Cannabis Law Prof Blog

Editor: Franklin G. Snyder
Texas A&M University
School of Law

Monday, September 10, 2018

Advertising for Addiction: Cannabis Advertising in need of Regulation?

Bilboard CroppedThe marijuana legalization train is full steam ahead as more than half of the states have passed legislation legalizing marijuana for medical use and more than a handful allowing recreational use among adults. In states that have allowed recreational adult use, dispensary advertisements are relentlessly marketing the product to all parts of the adult population.

The Atlantic recently published an article by Annie Lowrey, America's Invisible Pot Addicts, describing the often mocked or ignored position that marijuana addiction is real, is prominent, and needs to be addressed.

For Keith Humphreys, a professor of psychiatry and behavioral sciences at Stanford University, the most compelling evidence of the deleterious effects comes from users themselves. “In large national surveys, about one in 10 people who smoke it say they have a lot of problems. They say things like, ‘I have trouble quitting. I think a lot about quitting and I can’t do it. I smoked more than I intended to. I neglect responsibilities.’ There are plenty of people who have problems with it, in terms of things like concentration, short-term memory, and motivation,” he said. “People will say, ‘Oh, that’s just you fuddy-duddy doctors.’ Actually, no. It’s millions of people who use the drug who say that it causes problems.”

Users or former users I spoke with described lost jobs, lost marriages, lost houses, lost money, lost time. Foreclosures and divorces. Weight gain and mental-health problems. And one other thing: the problem of convincing other people that what they were experiencing was real. A few mentioned jokes about Doritos, and comments implying that the real issue was that they were lazy stoners. Others mentioned the common belief that you can be “psychologically” addicted to pot, but not “physically” or “really” addicted. The condition remains misunderstood, discounted, and strangely invisible, even as legalization and white-marketization pitches ahead.

Despite medical professionals’ concerns and actual users’ testimony that marijuana addiction is real and has the potential to seriously damage the lives of addicts, advertisements continue to tout marijuana’s many uses and proclaim that it is safe. 

Advertisements for delivery, advertisements promoting the substance for relaxation, for fun, for health. “Shop. It’s legal.” “Hello marijuana, goodbye hangover.”

Sellers are targeting broad swaths of the consumer market—soccer moms, recent retirees, folks looking to replace their nightly glass of chardonnay with a precisely dosed, low-calorie, and hangover-free mint. Many have consciously played up cannabis as a lifestyle product, a gift to give yourself, like a nice crystal or an antioxidant face cream.

Lowrey addresses many other concerns about the growing support for marijuana legalization at the state level without federal involvement including: lack of food and drug testing and regulation, medical advice being issued by growers and retailers that are not medically trained, the ever-increasing potency of different strains of cannabis, and the potential consumer abuse that arises from business goals of maximizing profit regardless of whether heavy use by certain customers is actually safe.  She does not suggest that prohibition is a viable alternative. The strain on government budgets created by marijuana-related enforcement is not necessarily proportionate to the potential harm legalized marijuana use presents.

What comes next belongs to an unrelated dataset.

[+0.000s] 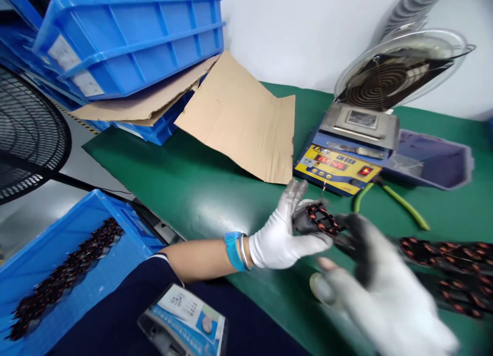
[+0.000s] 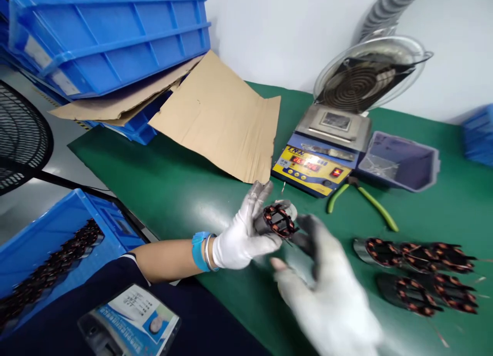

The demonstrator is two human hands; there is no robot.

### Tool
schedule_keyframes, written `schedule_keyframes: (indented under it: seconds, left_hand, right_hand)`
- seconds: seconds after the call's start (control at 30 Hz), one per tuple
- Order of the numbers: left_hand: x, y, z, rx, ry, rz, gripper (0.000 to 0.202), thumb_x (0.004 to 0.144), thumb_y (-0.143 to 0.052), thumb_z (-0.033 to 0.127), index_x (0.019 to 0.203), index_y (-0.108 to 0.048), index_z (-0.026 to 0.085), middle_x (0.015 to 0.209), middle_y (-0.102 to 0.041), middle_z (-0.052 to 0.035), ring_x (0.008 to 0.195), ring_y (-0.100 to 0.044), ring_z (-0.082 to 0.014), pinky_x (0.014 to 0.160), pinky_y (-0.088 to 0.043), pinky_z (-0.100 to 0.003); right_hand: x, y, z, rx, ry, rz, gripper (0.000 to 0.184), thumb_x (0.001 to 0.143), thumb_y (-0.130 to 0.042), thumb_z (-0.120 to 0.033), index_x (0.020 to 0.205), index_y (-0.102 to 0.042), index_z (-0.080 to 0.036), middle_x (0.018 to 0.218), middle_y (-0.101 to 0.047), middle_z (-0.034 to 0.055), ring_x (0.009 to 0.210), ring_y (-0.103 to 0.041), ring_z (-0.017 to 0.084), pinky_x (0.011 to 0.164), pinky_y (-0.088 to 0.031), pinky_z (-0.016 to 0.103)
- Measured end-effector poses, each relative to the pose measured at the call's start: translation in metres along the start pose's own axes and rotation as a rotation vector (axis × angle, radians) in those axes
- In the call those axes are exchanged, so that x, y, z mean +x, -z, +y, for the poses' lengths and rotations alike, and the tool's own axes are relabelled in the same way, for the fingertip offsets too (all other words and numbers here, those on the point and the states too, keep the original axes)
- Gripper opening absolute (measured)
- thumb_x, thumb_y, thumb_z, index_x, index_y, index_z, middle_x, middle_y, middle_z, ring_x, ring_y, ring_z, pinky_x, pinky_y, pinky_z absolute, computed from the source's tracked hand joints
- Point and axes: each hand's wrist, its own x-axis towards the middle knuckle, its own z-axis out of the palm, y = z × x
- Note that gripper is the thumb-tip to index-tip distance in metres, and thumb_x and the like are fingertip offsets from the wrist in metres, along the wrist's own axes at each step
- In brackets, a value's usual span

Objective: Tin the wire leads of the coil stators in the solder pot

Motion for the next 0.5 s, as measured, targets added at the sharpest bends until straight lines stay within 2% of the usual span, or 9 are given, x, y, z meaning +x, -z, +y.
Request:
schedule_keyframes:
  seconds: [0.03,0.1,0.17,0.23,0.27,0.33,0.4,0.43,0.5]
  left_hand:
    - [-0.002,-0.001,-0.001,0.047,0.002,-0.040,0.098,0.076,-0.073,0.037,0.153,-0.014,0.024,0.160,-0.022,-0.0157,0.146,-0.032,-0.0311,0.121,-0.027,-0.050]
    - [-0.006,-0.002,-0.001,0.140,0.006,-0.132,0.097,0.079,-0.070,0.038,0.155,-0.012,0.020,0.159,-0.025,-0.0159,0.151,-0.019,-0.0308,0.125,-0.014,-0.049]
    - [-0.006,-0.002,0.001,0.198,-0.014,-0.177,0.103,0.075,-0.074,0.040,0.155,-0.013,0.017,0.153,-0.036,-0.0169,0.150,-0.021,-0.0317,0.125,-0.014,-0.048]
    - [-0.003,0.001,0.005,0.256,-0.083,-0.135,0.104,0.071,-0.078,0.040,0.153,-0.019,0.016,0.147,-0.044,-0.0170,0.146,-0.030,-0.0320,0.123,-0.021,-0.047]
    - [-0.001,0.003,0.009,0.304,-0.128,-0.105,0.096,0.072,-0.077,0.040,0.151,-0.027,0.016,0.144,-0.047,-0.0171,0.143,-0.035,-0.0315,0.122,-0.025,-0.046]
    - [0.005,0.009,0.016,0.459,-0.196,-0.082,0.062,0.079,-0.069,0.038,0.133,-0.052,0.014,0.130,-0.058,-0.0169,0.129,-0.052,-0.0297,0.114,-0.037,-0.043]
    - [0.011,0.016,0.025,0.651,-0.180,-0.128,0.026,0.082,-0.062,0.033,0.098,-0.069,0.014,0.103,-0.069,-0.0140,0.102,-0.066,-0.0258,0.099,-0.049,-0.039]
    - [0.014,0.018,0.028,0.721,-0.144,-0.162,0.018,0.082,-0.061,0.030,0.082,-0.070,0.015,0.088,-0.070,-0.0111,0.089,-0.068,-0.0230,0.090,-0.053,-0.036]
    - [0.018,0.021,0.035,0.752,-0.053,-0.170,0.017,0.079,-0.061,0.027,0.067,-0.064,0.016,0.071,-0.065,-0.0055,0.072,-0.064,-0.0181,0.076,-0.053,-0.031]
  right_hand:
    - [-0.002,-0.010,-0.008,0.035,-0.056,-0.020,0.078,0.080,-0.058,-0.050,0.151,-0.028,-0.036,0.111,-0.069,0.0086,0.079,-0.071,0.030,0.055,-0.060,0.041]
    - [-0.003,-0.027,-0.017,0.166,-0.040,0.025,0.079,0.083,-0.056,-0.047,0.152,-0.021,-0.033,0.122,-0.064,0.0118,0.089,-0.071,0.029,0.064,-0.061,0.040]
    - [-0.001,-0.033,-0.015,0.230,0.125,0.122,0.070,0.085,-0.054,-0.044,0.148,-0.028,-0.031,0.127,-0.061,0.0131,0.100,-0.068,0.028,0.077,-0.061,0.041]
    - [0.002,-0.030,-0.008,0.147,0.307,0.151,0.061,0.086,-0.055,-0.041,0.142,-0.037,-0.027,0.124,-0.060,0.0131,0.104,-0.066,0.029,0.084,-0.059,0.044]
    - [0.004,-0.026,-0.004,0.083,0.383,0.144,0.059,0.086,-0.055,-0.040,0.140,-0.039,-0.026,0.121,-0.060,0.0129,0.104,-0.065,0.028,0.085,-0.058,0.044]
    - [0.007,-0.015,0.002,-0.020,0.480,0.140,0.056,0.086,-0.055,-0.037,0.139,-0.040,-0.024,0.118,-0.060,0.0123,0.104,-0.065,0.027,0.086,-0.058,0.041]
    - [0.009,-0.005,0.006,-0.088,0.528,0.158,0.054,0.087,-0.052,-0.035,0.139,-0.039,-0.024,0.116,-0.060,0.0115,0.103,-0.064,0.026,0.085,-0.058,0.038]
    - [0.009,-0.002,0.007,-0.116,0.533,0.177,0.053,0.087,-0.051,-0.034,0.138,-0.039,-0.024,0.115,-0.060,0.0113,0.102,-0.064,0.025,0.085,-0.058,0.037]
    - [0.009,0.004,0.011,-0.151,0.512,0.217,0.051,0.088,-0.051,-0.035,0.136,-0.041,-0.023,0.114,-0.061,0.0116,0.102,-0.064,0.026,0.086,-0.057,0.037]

Billions of dollars are spent on the war on drugs and millions of individuals are prosecuted for petty marijuana offenses on the government’s dime while local, state, and the federal government bodies stand to generate billions of tax dollars in legalization. The savings in marijuana-related expenditures and potential tax gains means a great deal of revenue is at stake. But Lowrey suggests there should be limits imposed on advertising to prevent mass addiction that could prove detrimental to the welfare of consumers in the long run.

The tobacco industry has been down this road and its tale may be telling with regard to what the marijuana industry can expect in the future. Mandates to restrict advertisement activities, requirements for payments into compensation funds for injured consumers, and demands for FDA testing on products may be on the horizon if and when the federal government decides to step in and regulate the exploding cannabis industry.

- Ashley Goldman

https://lawprofessors.typepad.com/cannabis_law/2018/09/advertising-for-addiction-cannabis-advertising-in-need-of-regulation.html

Advertising, Business, Drug Policy, Medical Marijuana | Permalink

Comments

I agree with advertising restrictions because as industries (such as tobacco) have demonstrated in the past, if left unchecked they will ultimately harm consumers with improper messaging.